What you have to do
Drop every picture, then print the rest of the listing exactly as given.

Recorded data
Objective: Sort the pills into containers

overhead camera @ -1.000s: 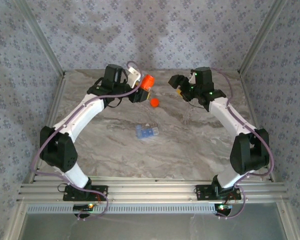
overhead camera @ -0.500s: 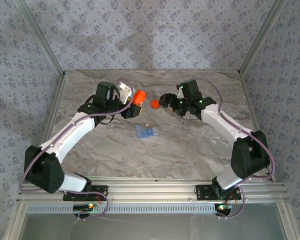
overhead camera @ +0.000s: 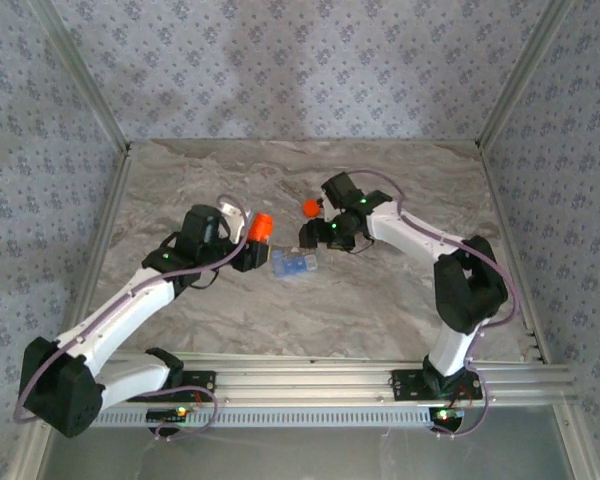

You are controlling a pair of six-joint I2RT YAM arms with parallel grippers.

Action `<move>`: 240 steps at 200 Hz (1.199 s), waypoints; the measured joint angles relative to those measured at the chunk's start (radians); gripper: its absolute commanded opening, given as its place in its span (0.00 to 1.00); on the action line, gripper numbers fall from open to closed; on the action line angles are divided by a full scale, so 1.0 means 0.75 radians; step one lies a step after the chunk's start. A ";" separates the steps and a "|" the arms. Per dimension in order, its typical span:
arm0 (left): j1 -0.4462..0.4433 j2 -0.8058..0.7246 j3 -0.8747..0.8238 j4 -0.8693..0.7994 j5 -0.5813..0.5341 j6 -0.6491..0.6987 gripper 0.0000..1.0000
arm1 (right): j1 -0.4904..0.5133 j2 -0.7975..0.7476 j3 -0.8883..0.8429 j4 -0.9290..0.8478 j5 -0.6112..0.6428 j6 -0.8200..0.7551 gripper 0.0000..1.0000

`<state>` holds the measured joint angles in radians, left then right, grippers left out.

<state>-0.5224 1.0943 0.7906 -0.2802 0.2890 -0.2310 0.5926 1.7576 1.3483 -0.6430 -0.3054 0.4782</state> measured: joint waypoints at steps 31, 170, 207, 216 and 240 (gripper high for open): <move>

Answer to the problem
Objective: Sort the pills into containers

overhead camera @ -1.000s: 
overhead camera @ -0.500s: 
overhead camera @ +0.000s: 

You are controlling a pair of six-joint I2RT YAM arms with parallel grippers.

Action `<move>`: 240 steps at 200 Hz (1.199 s), waypoints; the measured joint angles relative to those measured at the chunk's start (radians); gripper: its absolute commanded opening, given as its place in its span (0.00 to 1.00); on the action line, gripper numbers fall from open to closed; on the action line angles are divided by a full scale, so 1.0 means 0.75 radians; step one lies a step after the chunk's start. A ";" separates the steps and a "|" the arms. Per dimension in order, its typical span:
arm0 (left): j1 -0.4462..0.4433 j2 -0.8058..0.7246 j3 -0.8747..0.8238 j4 -0.8693..0.7994 j5 -0.5813..0.5341 j6 -0.6491..0.6987 gripper 0.0000..1.0000
arm1 (right): j1 -0.4904..0.5133 j2 -0.7975..0.7476 j3 -0.8883..0.8429 j4 -0.9290..0.8478 j5 -0.6112..0.6428 j6 -0.8200..0.7551 gripper 0.0000..1.0000

`<state>` holds the measured joint angles in radians, left then right, grippers left out.

<state>-0.5224 1.0943 0.7906 -0.2802 0.2890 -0.2310 0.5926 1.7576 1.3483 -0.6430 -0.3054 0.4782</state> measured: joint waypoints at steps 31, 170, 207, 216 and 240 (gripper high for open): <move>

This concludes the answer to the exercise.